With AWS PrivateLink clusters, a public hosted zone and a private hosted zone are created in Route 53. With the private hosted zone, records within the zone are resolvable only from within the VPC to which it is assigned.

The Let’s Encrypt DNS-01 validation requires a public zone so that valid, publicly trusted certificates can be issued for the domain. The validation records are deleted after Let’s Encrypt validation is complete; however, the zone is still required for issuing and renewing these certificates, which are typically required every 60 days. While these zones usually appear empty, it is serving a critical role in the validation process.

For more information about private hosted zones, see AWS private hosted zones documentation.
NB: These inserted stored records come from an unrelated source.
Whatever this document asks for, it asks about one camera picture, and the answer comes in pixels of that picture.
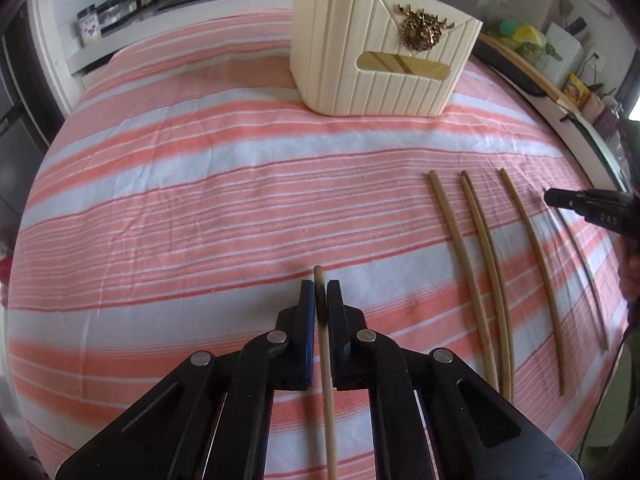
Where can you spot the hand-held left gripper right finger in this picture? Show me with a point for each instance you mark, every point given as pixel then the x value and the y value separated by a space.
pixel 334 310

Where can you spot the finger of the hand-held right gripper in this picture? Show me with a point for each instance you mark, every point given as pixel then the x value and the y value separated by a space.
pixel 565 197

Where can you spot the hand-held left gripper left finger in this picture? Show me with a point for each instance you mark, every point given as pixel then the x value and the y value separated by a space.
pixel 306 305

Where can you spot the wooden chopstick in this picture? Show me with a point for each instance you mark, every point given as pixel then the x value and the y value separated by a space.
pixel 462 265
pixel 487 260
pixel 594 290
pixel 328 410
pixel 539 262

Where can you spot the pair of touching chopsticks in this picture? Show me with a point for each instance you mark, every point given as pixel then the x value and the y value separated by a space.
pixel 496 260

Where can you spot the cream ribbed utensil holder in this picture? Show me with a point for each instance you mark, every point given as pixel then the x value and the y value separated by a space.
pixel 340 60

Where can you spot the purple bottle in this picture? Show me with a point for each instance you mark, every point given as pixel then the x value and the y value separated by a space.
pixel 607 120

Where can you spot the pink cup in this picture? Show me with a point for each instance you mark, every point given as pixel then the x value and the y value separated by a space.
pixel 592 107

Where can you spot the wooden cutting board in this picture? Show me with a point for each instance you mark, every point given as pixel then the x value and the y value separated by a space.
pixel 530 72

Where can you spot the black tray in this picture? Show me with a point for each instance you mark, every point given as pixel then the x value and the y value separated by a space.
pixel 505 72

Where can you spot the white knife block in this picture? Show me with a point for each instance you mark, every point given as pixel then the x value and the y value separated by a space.
pixel 565 50

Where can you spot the pink white striped tablecloth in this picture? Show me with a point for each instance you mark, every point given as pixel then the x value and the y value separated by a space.
pixel 175 210

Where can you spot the yellow green plastic bag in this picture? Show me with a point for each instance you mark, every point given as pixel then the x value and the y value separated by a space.
pixel 525 35

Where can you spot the clear spice jar set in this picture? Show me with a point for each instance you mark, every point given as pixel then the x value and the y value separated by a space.
pixel 117 12

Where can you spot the spice jar white label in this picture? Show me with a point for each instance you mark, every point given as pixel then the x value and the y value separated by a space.
pixel 90 25

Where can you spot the white wall socket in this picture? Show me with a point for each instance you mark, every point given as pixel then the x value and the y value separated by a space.
pixel 597 62
For more information about public hosted zones, see AWS public hosted zones documentation.

  • Your corporate network or other VPC has connectivity

  • UDP port 53 and TCP port 53 ARE enabled across your networks to allow for DNS queries

  • You have created an AWS PrivateLink cluster using Red Hat OpenShift Service on AWS

  1. To allow for records such as api.<cluster_domain> and *.apps.<cluster_domain> to resolve outside of the VPC, configure a Route 53 Resolver Inbound Endpoint.

  2. When you configure the inbound endpoint, select the VPC and private subnets that were used when you created the cluster.

  3. After the endpoints are operational and associated, configure your corporate network to forward DNS queries to those IP addresses for the top-level cluster domain, such as drow-pl-01.htno.p1.openshiftapps.com.

  4. If you are forwarding DNS queries from one VPC to another VPC, configure forwarding rules.

  5. If you are configuring your remote network DNS server, see your specific DNS server documentation to configure selective DNS forwarding for the installed cluster domain.